At 11:57 p.m. on August 14, 1947, the nation of Pakistan was born, carved out of land that was a part of British India. Five minutes later, at 12:02 a.m. on August 15, India was declared a free nation. To all my Pakistani and Indian friends: Happy Independence Day.
That independence came with a steep price. British India was partitioned along religious and political lines. Pakistan became the Muslim homeland and Muslims living in lndia crossed borders on the west and east. At the same time, Hindus and Sikhs in the new Pakistan made the trek to India. At least 10 million people were uprooted from their homes; some estimates say it was as many as 25 million.
It was far from peaceful, far from what Mahatma Gandhi, the father of non-violence had anticipated.

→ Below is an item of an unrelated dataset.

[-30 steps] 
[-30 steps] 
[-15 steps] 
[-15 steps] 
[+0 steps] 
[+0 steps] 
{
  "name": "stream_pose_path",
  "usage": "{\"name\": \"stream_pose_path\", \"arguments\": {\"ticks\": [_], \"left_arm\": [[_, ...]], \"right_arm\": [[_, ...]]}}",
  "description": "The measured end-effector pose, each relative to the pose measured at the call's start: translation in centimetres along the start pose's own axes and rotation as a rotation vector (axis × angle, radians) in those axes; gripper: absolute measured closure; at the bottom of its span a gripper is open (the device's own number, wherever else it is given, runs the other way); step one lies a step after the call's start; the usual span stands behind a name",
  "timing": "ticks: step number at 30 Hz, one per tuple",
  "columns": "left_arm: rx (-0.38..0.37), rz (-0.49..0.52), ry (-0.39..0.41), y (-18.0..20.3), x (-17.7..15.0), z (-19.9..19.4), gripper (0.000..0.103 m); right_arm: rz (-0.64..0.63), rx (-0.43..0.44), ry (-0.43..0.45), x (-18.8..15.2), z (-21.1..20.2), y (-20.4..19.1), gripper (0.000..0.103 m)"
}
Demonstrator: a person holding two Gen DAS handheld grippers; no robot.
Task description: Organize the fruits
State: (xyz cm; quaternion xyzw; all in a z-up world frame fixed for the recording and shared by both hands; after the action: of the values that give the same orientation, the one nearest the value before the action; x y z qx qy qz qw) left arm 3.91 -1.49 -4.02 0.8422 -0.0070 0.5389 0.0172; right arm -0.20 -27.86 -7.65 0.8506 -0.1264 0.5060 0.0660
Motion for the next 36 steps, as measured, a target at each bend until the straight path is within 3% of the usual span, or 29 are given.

Hindus and Muslims butchered each other. Sometimes, entire trains from Punjab to Pakistan arrived with seats and bunks awash in red. Or vice versa. Women were raped; children slaughtered. There are no exact counts of the dead; just an estimate of 250,000 to 2 million.
Gandhi’s non-violent revolution turned exceedingly bloody. Brother against brother. Blood spilled in the name of religion.
My father’s generation remembers that ugly time in our history. His family was displaced from their home in Dhaka, Bangladesh, and started over in Calcutta. I heard stories from him and his friends and other Indians I have met from that era.
Atlanta physician Khalid Siddiq was one of those people. He told me he boarded a crowded train in New Delhi with his parents and four siblings to make a terrifying two-day journey through the farmlands of Punjab.
“I was very young but I think I understood what was happening,” he told me. “I could see the fear and anguish on my father’s face. It was a terrifying experience for everybody.”
Sohan Manocha told me he witnessed hundreds of killings as a young Hindu boy in Punjab. “That kind of horror leaves memories that are hard to erase, ” he said.
The stories of the painful birth of India and Pakistan are dying with the people who lived it. I am sorry I never recorded my conversations with people I knew.
Luckily, an oral history project, 1947 Partition Archive, is doing just that.
“The 1947 Partition Archive is a people-powered non-profit organization dedicated to documenting, preserving and sharing eye-witness accounts from all ethnic, religious and economic communities affected by the Partition of British India in 1947,” the website says. “We provide a platform for anyone anywhere in the world to collect, archive and display oral histories that document not only Partition, but pre-Partition life and culture as well as post-Partition migrations and life changes.”
I’m glad someone took the time to preserve history.
It’s especially important since tensions between India and Pakistan have never settled.
Just last week, five Indian soldiers were killed last week along the heavily militarized Line of Control, the de facto border in the disputed region of Kashmir. Since then skirmishes have flared tension between the two rival nations. Again. (India and Pakistan have already fought two full-scale wars over Kashmir, which Pakistan argues should have been a part of the newly formed Muslim nation in 1947.)
So on this Independence Day, I remember all those lives that were lost in the making of free nations, in the making of our destinies.